Anatomía de un suicidio

Anatomía de un suicidio

#bocadillo

Me asomo a la ventana y me embeleso con el movimiento de las ramas de los abedules de enfrente, las cuales se agitan ignorantes a mis pensamientos. Apenas si quedan quince minutos para que mis compañeros de trabajo estén de vuelta. Eso es poco tiempo, o mucho, si pienso en lo lento que está avanzando el minutero en este fatídico descanso vespertino…

Entonces, paso a un estadio aún más oscuro: siento que en casa no me espera nada, que, en realidad, nunca nadie me estuvo esperando, y jamás fui el objeto de deseo de alguien, ni tampoco tuve la oportunidad de ser el centro de algo… Puede que eso no sea del todo cierto, es posible que mi cabeza me esté engañando, aunque me he quedado tan vacío de sentimientos gratos, que las realidades que merecerían la pena repasar no afloran…

Me miro las manos y cuento las arrugas en ellas… Es fácil concluir que mi empeño solo me sirvió para ser gastado en vanos esfuerzos; resulta cobarde ese relato aprendido de que el fracaso siempre acompañó a todos mis intentos, pero la autocompasión es lo único dulce a mano en estos instantes, así pues, dejo que ese ejército de negras ondas oculte una felicidad olvidada…
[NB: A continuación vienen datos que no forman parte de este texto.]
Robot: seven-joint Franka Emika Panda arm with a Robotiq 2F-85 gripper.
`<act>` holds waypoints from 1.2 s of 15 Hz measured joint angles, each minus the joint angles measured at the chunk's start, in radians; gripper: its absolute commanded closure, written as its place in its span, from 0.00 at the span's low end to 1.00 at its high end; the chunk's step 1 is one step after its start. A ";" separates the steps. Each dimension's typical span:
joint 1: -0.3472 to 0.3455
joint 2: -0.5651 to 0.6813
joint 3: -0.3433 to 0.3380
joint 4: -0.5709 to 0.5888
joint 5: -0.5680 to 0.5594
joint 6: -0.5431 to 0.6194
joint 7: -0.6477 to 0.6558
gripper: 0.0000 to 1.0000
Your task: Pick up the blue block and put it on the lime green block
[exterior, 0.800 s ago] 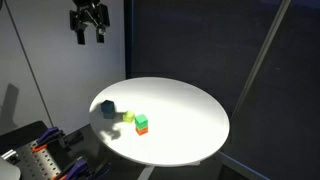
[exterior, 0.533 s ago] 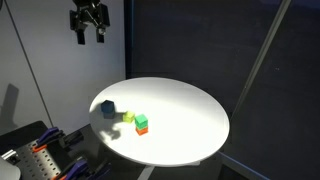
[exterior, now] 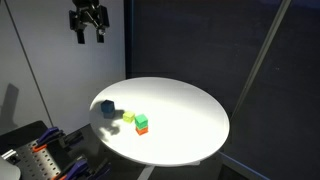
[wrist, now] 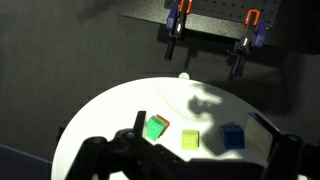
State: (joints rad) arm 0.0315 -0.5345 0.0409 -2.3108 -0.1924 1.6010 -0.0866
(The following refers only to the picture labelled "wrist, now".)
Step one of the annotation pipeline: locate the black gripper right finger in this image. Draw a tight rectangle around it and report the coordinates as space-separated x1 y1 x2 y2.
244 112 320 180

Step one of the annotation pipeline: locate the blue partition frame strip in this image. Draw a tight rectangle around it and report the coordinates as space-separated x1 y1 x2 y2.
0 143 53 165

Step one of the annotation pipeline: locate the blue block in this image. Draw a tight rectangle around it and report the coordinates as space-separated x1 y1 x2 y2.
219 123 246 150

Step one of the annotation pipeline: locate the purple black clamp orange tip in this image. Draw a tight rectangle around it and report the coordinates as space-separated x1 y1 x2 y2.
229 9 268 80
164 0 194 62

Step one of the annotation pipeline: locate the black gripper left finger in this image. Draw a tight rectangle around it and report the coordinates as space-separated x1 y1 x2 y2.
64 110 188 180

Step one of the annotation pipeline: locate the lime green block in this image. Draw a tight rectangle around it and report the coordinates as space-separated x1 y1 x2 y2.
181 129 200 151

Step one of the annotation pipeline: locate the orange red block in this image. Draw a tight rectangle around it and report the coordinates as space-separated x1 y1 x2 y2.
155 113 171 138

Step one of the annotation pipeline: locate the black pegboard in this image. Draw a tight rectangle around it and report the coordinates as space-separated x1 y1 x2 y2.
121 0 288 44
Se acaba de abrir esa puerta, la que debería haber permanecido cerrada… He atravesado el umbral, y al hacerlo, he caído en la tentación de enumerar todas las cosas malas que me han pasado… una tras otra se van desovillando en mi memoria, haciendo más grande al monstruo, el cual será mi final. Recuerdo esa infancia solitaria, también mi estúpida adolescencia; siento ese abuso, noto ese tortazo, aquel engaño, la soledad, y caigo en la cuenta de todos y cada uno de los reveses que me deparó el destino. No puedo ver en el camino ni tan siquiera un único buen momento, porque estos ya están lejos en mi mente, se fueron a algún rincón de mi cerebro, junto a esa estrella que también supo brillar en mí, por más que ese brillo esté a punto de apagarse para siempre.

Quedan cinco minutos para que todos regresen, no obstante, serán suficiente. Me levanto, salgo del despacho y tomo la escalera de incendios. Subo con parsimonia, contando los escalones, peldaño a peldaño, mientras llega a mis oídos una melodía.

“Desearía ser la evidencia, desearía ser el motivo […] Ojalá fuera mensajero y todas las noticias fueran buenas […] Desearía ser el recuerdo en el que guardaste la llave de tu casa […]”

—Desearía ser muchas cosas, pero siento que no soy nada de lo que deseo ser— me digo en voz alta.

Al abrir la trampilla de la terraza del edificio, siento una agradable brisa en mi cara, la última. Seguramente, sea la misma que movía hace un rato las hojas de los abedules que me aguardan allá abajo… Solo son cuatro pasos, los cuales doy con determinación, sin dejar que mi cabeza se enrede en más cavilaciones… Ni tan siquiera me asomo al vacío; únicamente cierro los ojos y vuelo, permito que la gravedad me acelere, para recorrer los veintiséis metros que me separan del suelo; lo hago justo en cinco segundos y tres décimas. Mi cuerpo choca con violencia contra el asfalto cuando el reloj de la oficina está dando exactamente las cuatro de la tarde de este gris, pero luminoso, jueves.

Todo deja de mostrarse por fin, y de este modo, he dejado de sentir, de estar, de ser… Ahora les tocará a los pocos seres de este mundo que me querían, eso de llorarme, sin poderse explicar por qué, de repente, decidí irme. Desearía que me perdonasen, pero soy incorpóreo, insípido, neutro, sin voz, sin mente, sin luz, ya no soy nada, y como tal, no hay deseos en mí.